Ramping Up Humanity’s Return to the Moon

Hello, everyone!

I’m excited to launch this blog to keep you informed of all the incredible things we’re working on at NASA, especially during the ongoing COVID-19 pandemic where virtual has become many of our new normal.

Safety of the NASA workforce has remained our top priority throughout these challenging times. Deputy Administrator Pam Melroy, Associate Administrator Bob Cabana, and I are immensely proud of our NASA family.

This agency has a long history of success in aviation, technology, human and robotic exploration. This year alone, it’s incredible what we’ve achieved with Perseverance, Ingenuity, commercial crew, sustainable aviation, and Artemis.

NASA kicked off a new initiative to expand and modify agency activities to remove barriers and challenges facing historically underrepresented and underserved communities. We’re also focusing our efforts in STEM engagement and other key areas critical to our nation, including helping tackle the climate emergency and advancing technologies that will benefit us here on Earth and farther into the solar system.

While we have maintained critical operations throughout the pandemic, we’re starting to see more and more of effects catchup with NASA and our partners. We know how dedicated our teams are because we’ve seen their perseverance tested time and time again. I anticipate the coming years will be no different – there’s so much ahead for the agency and our nation, especially with Artemis.

Now almost 50 years since our last Apollo mission, we’re preparing to return astronauts to the Moon. Once again, our crews will launch from Kennedy, and our Artemis astronauts will boldly explore more of the lunar surface than ever before, beginning with the lunar South Pole.

Teams at Kennedy are busy finalizing integration of the Space Launch System rocket and Orion spacecraft for the Artemis I flight test. We’re still eying their first launch by the end of the year. However, our crews on the ground are contending with rising COVID cases in Florida, weather, and first-time operations challenges, so we’ll have a better sense of timing after stacking operations are complete next month.
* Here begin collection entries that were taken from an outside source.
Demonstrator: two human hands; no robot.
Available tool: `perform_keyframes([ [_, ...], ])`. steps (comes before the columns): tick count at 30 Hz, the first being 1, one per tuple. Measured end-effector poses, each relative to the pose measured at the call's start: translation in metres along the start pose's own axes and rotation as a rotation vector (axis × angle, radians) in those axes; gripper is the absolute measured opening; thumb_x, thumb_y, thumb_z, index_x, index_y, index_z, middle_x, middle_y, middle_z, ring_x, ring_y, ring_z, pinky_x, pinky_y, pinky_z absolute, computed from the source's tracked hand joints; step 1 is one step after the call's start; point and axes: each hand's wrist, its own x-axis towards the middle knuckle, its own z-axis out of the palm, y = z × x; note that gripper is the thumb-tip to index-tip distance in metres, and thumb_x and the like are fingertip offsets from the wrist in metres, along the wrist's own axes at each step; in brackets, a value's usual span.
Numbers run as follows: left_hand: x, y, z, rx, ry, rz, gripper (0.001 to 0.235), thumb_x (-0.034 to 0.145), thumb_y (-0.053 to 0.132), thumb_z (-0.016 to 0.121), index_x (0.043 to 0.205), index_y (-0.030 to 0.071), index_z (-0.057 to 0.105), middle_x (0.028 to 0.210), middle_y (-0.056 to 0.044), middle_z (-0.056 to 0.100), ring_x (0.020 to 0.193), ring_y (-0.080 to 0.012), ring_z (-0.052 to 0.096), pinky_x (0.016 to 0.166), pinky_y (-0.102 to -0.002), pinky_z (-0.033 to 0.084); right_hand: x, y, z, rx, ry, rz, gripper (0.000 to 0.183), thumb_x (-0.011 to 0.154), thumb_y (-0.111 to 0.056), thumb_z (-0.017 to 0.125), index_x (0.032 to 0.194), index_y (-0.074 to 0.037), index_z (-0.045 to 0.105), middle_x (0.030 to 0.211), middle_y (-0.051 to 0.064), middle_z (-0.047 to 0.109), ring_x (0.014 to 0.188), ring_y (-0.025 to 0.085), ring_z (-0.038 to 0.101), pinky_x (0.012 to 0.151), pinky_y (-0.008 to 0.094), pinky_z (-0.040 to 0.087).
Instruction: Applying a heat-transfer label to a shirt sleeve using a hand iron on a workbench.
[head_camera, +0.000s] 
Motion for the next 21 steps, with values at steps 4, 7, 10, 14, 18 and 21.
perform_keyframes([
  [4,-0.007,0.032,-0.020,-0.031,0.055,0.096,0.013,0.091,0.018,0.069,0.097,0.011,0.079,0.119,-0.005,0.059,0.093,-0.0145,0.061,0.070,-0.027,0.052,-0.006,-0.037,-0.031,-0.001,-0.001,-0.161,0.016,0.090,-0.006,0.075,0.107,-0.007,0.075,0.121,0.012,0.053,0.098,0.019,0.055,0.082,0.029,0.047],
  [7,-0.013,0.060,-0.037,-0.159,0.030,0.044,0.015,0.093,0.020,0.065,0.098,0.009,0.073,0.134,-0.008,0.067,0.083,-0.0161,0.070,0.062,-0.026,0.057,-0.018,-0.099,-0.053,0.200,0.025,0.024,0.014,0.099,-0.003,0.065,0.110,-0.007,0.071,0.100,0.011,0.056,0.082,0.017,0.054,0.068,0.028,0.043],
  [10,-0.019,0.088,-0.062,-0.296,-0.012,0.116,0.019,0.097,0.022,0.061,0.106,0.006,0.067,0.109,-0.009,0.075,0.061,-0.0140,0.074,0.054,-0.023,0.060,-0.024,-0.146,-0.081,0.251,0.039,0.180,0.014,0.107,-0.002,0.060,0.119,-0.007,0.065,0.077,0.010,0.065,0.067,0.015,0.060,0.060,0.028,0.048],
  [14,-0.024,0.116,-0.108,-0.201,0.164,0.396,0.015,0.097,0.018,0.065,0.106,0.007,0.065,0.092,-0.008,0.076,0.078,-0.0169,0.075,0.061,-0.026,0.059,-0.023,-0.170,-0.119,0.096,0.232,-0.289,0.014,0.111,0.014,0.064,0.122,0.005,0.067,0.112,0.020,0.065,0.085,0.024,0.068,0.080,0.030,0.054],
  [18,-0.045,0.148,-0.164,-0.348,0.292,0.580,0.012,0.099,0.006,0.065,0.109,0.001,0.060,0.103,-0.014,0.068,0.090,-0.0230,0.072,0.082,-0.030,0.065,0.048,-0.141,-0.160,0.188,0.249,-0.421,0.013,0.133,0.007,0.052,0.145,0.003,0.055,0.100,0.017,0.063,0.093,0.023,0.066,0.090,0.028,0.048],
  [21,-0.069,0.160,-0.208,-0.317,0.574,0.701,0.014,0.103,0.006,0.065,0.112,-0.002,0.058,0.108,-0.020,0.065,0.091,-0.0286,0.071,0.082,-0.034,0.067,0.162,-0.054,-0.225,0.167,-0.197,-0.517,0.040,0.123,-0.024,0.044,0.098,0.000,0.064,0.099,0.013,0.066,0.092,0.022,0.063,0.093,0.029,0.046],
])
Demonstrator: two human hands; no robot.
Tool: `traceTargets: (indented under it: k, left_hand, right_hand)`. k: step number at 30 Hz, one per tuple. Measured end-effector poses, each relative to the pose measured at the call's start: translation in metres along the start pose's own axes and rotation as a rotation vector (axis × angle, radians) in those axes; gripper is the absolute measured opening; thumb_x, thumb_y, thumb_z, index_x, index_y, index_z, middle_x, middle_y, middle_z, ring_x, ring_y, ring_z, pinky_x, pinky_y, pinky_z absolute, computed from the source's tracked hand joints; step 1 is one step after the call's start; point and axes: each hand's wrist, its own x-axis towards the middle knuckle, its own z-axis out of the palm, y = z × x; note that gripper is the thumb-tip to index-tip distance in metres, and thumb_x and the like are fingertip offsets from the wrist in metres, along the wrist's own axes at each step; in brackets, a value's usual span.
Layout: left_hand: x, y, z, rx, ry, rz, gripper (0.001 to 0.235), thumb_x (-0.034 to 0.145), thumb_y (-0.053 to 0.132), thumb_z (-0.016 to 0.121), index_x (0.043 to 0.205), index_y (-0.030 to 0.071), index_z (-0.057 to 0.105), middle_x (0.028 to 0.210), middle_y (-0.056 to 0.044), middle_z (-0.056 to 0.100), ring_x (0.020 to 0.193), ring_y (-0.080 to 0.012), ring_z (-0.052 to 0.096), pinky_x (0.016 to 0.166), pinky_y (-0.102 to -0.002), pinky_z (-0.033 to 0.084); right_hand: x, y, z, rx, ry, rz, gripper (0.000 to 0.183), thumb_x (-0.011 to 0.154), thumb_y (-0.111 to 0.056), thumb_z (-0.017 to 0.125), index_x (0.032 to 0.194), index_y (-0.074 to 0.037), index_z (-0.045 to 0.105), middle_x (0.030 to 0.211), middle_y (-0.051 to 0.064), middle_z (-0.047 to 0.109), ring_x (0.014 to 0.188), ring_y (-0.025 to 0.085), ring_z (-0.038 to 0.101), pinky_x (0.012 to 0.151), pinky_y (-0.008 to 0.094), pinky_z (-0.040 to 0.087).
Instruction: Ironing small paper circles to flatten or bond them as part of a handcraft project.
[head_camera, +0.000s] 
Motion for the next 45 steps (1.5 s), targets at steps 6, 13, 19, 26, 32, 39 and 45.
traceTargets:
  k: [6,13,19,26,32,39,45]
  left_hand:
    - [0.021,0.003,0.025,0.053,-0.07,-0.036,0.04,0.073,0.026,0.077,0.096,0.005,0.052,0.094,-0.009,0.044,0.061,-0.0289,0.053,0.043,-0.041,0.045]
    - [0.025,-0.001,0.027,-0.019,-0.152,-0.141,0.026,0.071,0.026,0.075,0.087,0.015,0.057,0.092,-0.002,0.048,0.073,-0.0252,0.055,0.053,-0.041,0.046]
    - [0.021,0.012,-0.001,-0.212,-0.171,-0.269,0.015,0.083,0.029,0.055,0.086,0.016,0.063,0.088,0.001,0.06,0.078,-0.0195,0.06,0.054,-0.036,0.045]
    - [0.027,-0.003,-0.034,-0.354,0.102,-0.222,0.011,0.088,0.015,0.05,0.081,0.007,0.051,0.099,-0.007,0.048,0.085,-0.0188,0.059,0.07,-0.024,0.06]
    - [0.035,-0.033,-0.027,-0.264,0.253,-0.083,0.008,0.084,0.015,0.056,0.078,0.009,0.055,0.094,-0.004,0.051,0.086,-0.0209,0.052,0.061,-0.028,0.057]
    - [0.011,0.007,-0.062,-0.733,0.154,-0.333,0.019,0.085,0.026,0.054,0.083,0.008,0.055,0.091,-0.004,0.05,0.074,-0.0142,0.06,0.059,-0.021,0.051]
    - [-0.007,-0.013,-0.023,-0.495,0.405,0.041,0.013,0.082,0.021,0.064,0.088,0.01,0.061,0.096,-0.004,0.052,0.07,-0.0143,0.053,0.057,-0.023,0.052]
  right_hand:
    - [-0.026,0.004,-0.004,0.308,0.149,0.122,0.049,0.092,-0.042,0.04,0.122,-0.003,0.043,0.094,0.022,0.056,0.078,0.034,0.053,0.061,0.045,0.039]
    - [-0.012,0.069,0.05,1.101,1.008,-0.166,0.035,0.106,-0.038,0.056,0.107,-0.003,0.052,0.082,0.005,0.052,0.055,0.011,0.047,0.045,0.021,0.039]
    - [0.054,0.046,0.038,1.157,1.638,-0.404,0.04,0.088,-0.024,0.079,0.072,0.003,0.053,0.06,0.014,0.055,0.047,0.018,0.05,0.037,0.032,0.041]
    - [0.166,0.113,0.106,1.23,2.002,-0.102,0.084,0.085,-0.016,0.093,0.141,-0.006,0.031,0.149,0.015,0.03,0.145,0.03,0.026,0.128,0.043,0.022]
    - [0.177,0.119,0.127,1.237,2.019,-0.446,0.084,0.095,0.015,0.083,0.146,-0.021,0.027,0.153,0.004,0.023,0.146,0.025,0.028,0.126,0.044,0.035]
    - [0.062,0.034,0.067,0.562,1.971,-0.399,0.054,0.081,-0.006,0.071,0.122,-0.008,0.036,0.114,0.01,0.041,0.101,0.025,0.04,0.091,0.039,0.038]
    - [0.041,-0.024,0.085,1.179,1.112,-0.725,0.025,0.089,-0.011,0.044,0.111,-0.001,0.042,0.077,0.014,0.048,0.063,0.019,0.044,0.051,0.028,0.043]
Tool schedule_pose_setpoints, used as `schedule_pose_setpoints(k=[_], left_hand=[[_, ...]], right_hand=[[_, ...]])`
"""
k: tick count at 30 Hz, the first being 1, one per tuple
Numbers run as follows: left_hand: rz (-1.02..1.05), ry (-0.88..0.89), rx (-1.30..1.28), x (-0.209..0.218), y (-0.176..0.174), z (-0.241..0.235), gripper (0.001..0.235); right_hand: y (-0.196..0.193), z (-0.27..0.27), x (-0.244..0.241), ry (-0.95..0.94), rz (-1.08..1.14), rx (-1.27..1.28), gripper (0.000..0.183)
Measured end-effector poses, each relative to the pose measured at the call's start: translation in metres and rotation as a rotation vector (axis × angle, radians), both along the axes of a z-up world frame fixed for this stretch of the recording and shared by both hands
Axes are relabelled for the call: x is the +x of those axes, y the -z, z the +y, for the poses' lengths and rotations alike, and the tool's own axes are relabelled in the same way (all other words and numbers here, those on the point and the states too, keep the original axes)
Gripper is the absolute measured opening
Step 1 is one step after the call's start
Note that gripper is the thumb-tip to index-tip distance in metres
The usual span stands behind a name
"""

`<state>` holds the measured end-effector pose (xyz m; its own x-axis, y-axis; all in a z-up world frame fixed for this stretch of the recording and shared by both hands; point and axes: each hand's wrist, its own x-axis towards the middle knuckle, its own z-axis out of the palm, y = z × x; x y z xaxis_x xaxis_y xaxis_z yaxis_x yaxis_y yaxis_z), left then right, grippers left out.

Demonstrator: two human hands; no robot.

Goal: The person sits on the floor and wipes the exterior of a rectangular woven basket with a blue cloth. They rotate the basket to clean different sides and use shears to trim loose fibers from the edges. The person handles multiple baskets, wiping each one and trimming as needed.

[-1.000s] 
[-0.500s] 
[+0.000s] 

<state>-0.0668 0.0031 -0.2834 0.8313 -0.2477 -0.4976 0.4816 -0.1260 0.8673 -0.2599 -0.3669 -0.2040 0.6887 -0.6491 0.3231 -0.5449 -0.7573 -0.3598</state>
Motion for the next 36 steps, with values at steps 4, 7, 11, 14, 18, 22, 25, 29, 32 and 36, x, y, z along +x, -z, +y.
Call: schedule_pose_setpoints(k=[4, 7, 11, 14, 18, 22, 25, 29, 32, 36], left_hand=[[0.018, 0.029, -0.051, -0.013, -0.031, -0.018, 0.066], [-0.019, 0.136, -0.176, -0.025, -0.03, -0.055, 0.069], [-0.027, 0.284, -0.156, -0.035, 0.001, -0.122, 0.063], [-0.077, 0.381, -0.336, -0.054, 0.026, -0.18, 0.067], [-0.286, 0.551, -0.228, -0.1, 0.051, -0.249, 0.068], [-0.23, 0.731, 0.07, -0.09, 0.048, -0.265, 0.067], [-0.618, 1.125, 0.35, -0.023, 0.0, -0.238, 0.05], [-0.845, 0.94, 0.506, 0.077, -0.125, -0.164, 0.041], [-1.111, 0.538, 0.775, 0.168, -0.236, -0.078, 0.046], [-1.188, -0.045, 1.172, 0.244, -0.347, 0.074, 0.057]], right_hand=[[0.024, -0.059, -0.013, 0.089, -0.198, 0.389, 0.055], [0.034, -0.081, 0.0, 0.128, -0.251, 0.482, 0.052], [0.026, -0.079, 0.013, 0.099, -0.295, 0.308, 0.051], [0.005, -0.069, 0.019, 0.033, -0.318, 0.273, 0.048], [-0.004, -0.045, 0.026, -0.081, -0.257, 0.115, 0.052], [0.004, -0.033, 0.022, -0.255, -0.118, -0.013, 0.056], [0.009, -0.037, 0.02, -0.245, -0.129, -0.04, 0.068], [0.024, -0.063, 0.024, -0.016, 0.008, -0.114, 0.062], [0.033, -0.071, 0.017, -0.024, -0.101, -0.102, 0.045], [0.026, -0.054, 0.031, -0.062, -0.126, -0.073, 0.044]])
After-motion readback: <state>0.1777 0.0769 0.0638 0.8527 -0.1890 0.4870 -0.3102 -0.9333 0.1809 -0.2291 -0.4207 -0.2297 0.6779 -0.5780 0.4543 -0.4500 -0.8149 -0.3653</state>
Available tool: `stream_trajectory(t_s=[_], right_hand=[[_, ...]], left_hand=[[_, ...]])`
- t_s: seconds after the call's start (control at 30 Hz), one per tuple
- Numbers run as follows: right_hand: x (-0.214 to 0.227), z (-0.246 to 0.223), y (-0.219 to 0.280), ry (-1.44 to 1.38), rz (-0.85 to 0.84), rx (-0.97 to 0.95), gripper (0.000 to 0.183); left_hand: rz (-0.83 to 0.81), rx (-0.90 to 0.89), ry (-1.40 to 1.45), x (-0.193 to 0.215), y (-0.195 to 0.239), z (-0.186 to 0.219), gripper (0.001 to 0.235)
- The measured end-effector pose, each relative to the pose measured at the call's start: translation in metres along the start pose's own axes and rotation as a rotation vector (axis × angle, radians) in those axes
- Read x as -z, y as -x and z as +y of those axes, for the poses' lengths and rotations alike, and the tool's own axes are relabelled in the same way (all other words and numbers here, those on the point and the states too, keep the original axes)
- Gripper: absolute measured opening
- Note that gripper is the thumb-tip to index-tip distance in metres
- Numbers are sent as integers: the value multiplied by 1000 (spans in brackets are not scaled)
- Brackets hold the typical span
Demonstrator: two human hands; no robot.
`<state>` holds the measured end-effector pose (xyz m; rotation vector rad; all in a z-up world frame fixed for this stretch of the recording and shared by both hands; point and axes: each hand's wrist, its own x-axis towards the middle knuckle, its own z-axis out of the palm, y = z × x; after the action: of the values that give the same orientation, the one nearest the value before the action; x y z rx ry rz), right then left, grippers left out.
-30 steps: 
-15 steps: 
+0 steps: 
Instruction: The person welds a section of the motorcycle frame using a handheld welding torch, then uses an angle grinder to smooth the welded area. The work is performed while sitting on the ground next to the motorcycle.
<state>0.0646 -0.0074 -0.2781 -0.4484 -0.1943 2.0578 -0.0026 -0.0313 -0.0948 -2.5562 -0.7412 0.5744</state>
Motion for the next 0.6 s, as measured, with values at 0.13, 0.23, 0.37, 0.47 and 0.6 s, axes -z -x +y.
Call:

This first uncrewed mission is close and it will set the stage for all Artemis missions to come.

Teams with NASA’s Exploration Ground Systems and contractor Jacobs prepare to integrate the launch vehicle stage adapter (LVSA) for NASA’s Space Launch System (SLS) rocket with the massive SLS core stage on the mobile launcher in the agency’s Vehicle Assembly Building (VAB) at NASA’s Kennedy Space Center in Florida on June 22, 2021.

Our long-term lunar vision calls for so much on and around the Moon this decade – and we’re not doing it alone. Together with our commercial and international partners we’ll turn science fiction into reality when we setup the Artemis Base Camp on the surface and Gateway in lunar orbit.

Of course, the key connection between orbital and surface operations will be modern commercial human landing systems (HLS). We’ve already made an award for an uncrewed and crewed demonstration landing mission under Option A contract for HLS. While there is a stay of performance for as late as Nov. 8 on that contract, our broader efforts to work with American companies on landers for Artemis missions is moving forward.

NASA announced today it has selected five companies to mature lander design concepts that will help minimize design risks and advance new technologies while we gain critical insight toward a sustainable lunar architecture. The companies are Blue Origin, Dynetics, Lockheed Martin, Northrop Grumman, and SpaceX.

With this accelerated effort to focus our work on HLS concepts and risk reduction solutions this year, we’re priming industry to submit their proposals for regular crewed lunar transportation services next year. Those services, which call for carrying crew in a lander from Gateway in orbit to the lunar surface and back, are slated to begin in the late 2020s.

As we’ve done in low-Earth orbit with commercial crew and cargo, our goal is to be one of many customers in a rapidly growing lunar economy. Our cycle of development to operations is a success aboard the International Space Station. We’re seeing that model taking shape now at the Moon. And much of what we accomplish 240,000 miles from Earth will get us ready for our next giant leap – sending American astronauts to Mars.

It’s an honor to serve as Administrator in these extraordinary times. The years ahead will be tough – but inspiring and very, very rewarding. I hope you continue to follow NASA as we push the boundaries of human exploration farther into the solar system. And until we can shake hands, fist bump or whatever the new normal becomes after the pandemic, I hope you’ll follow along here, too.